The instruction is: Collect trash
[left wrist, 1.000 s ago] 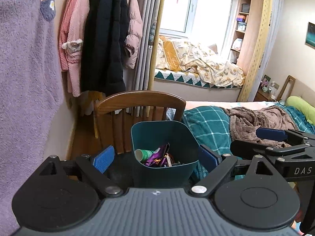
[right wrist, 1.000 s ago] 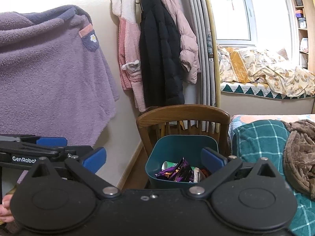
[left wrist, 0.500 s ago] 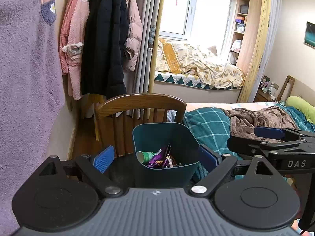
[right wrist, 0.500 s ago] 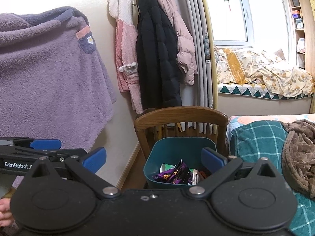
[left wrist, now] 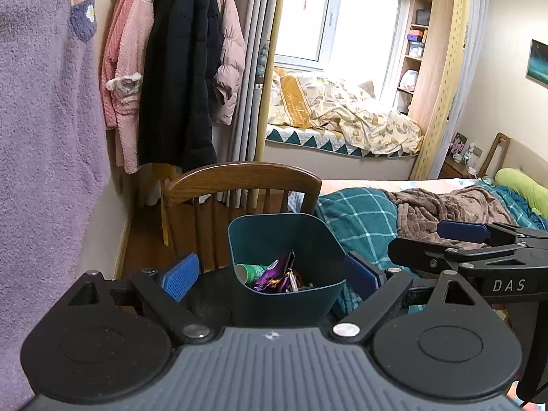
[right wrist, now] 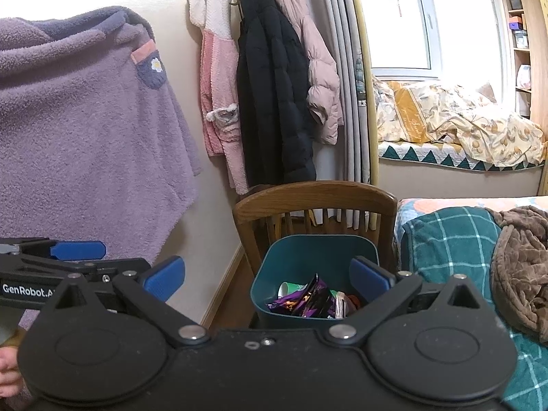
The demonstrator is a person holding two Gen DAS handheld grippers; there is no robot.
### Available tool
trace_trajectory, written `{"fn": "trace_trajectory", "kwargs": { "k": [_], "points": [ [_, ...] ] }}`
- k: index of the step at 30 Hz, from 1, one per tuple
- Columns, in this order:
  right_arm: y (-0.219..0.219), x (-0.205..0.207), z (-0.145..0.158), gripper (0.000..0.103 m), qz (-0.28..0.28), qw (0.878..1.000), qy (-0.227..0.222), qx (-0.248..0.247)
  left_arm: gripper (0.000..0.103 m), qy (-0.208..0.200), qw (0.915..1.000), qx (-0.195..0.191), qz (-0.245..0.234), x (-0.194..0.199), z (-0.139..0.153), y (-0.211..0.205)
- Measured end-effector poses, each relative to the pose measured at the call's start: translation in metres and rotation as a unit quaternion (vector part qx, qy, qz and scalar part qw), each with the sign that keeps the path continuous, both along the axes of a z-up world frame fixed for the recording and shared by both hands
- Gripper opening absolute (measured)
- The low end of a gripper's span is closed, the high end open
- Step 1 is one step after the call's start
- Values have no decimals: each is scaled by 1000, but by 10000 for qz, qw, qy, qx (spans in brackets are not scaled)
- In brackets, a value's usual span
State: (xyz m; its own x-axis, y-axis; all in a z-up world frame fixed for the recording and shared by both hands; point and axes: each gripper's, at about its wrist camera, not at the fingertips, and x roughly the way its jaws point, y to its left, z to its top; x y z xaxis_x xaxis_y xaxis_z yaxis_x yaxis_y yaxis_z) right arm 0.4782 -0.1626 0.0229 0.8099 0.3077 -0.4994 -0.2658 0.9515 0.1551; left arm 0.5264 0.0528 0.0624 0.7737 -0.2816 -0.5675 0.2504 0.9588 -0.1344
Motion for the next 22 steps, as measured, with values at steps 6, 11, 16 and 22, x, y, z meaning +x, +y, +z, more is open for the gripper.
{"fn": "trace_trajectory", "kwargs": {
  "k": [6,11,16,22],
  "points": [
    [3,-1,-1,103,-12,10000,-10,-50,93,-21,10000,2,6,1,-3,2],
    [5,0,-2,103,2,10000,14,-51,93,-37,10000,25,25,0,-5,0],
    [5,1,-2,103,-4,10000,29,-35,93,-4,10000,39,2,0,-7,-1],
    [6,2,-2,103,-25,10000,52,-26,93,40,10000,71,8,-1,-8,-3]
  ]
}}
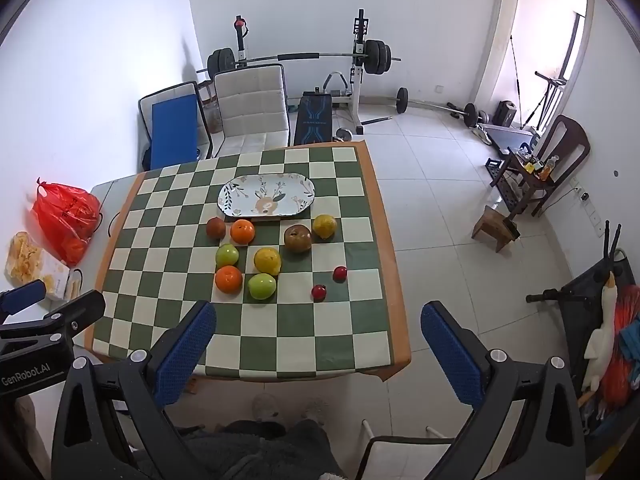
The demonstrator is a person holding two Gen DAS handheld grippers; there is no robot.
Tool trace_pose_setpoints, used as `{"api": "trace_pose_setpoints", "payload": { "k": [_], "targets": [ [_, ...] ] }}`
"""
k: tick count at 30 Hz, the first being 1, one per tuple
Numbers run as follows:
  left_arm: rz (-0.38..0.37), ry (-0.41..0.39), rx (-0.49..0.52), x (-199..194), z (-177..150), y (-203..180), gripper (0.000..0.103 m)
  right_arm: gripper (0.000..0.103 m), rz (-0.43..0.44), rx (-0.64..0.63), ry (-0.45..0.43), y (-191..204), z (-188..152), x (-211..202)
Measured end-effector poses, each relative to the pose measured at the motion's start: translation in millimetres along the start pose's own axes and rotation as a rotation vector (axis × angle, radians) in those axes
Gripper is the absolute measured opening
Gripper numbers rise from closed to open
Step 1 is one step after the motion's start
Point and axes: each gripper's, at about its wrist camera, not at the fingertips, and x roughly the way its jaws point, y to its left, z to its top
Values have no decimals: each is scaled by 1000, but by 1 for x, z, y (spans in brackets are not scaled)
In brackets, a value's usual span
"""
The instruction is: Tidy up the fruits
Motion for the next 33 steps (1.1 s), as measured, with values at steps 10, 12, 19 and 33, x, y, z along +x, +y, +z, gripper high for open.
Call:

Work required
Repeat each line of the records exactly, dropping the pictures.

Written answer
The instruction is: Collect trash
[left wrist, 1.000 s ago] 
[right wrist, 1.000 s ago] 
[left wrist, 0.500 s ago] 
[right wrist, 0.500 s ago] 
[left wrist, now] 
[right wrist, now] 
The demonstrator is a person holding two Gen DAS handheld grippers; there is no robot.
### Available tool
trace_trajectory, written `{"fn": "trace_trajectory", "kwargs": { "k": [_], "points": [ [_, ...] ] }}`
- k: index of the step at 30 Hz, from 1, one per tuple
- Columns, in this order:
  right_arm: y (-0.219..0.219), x (-0.205..0.207), z (-0.145..0.158), gripper (0.000..0.103 m), qz (-0.28..0.28), qw (0.878..1.000), qy (-0.227..0.222), qx (-0.248..0.247)
  left_arm: gripper (0.000..0.103 m), qy (-0.208..0.200), qw (0.915..1.000), qx (-0.195..0.191), qz (-0.245..0.234), x (-0.194..0.199), z (-0.139..0.153), y (-0.211..0.205)
- Measured end-effector poses, each relative to the pose measured at the call's start: translation in metres and rotation as a unit quaternion (vector part qx, qy, qz and scalar part qw), each with the sign that keeps the path continuous, both along the axes of a z-up world frame fixed for the recording and shared by both hands
- Gripper opening absolute (measured)
- The low end of a gripper's span is closed, the high end open
- Step 1 is one step after the call's start
- Values have no decimals: each is scaled by 1000, but by 10000 for qz, qw, qy, qx (spans in brackets are not scaled)
- In brackets, a value's usual span
State: (xyz m; its own x-axis, y-axis; all in a z-up world frame fixed for the recording and shared by both hands; point and axes: each gripper's, at about its wrist camera, not at the fingertips, and x roughly the way its jaws point, y to its left, z to its top; x y z xaxis_x xaxis_y xaxis_z yaxis_x yaxis_y yaxis_z) right arm 0.4782 -0.1626 0.0229 0.8099 0.3077 -0.4994 -0.2658 0.9515 0.1551; left arm 0.5264 0.0528 0.0624 0.7737 -0.2816 -0.5675 0.2504 0.9588 -0.1344
Motion for the next 22 steps, as measured, with values at steps 6, 11, 16 and 22, x, y, z meaning +x, +y, +z, more is open for the gripper.
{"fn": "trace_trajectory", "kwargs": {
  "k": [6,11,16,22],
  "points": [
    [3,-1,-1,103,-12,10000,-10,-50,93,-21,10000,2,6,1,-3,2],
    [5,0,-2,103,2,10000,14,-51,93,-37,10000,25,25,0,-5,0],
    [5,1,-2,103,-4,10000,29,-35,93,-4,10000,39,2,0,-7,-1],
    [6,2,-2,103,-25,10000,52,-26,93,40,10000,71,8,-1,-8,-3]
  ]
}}
The demonstrator is a person holding two Gen DAS handheld grippers; there is no robot.
Tool trace_pose_setpoints, used as `{"api": "trace_pose_setpoints", "payload": { "k": [_], "targets": [ [_, ...] ] }}`
"""
k: tick count at 30 Hz, the first being 1, one per tuple
Numbers run as follows:
  left_arm: rz (-0.38..0.37), ry (-0.41..0.39), rx (-0.49..0.52), x (-199..194), z (-177..150), y (-203..180), gripper (0.000..0.103 m)
  right_arm: gripper (0.000..0.103 m), rz (-0.43..0.44), rx (-0.64..0.63), ry (-0.45..0.43), y (-191..204), z (-188..152), x (-211..202)
Measured end-effector poses, each relative to the pose measured at the motion's start: translation in millimetres along the start pose's own axes and rotation as a rotation vector (axis × angle, radians) in those axes
Gripper is the absolute measured opening
Gripper numbers rise from closed to open
Step 1 is one step after the motion's start
Point and axes: each gripper's, at about its wrist camera, not at the fingertips, and x roughly the way its jaws point, y to its left, z to its top
Values have no decimals: each is scaled by 1000, but by 1 for x, z, y (spans in brackets are not scaled)
In brackets, a value's usual span
"""
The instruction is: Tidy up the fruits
Motion for the next 33 steps (1.1 s), as measured, with values at steps 10, 12, 19 and 33, x, y, z along +x, +y, +z, gripper high for open.
Call:

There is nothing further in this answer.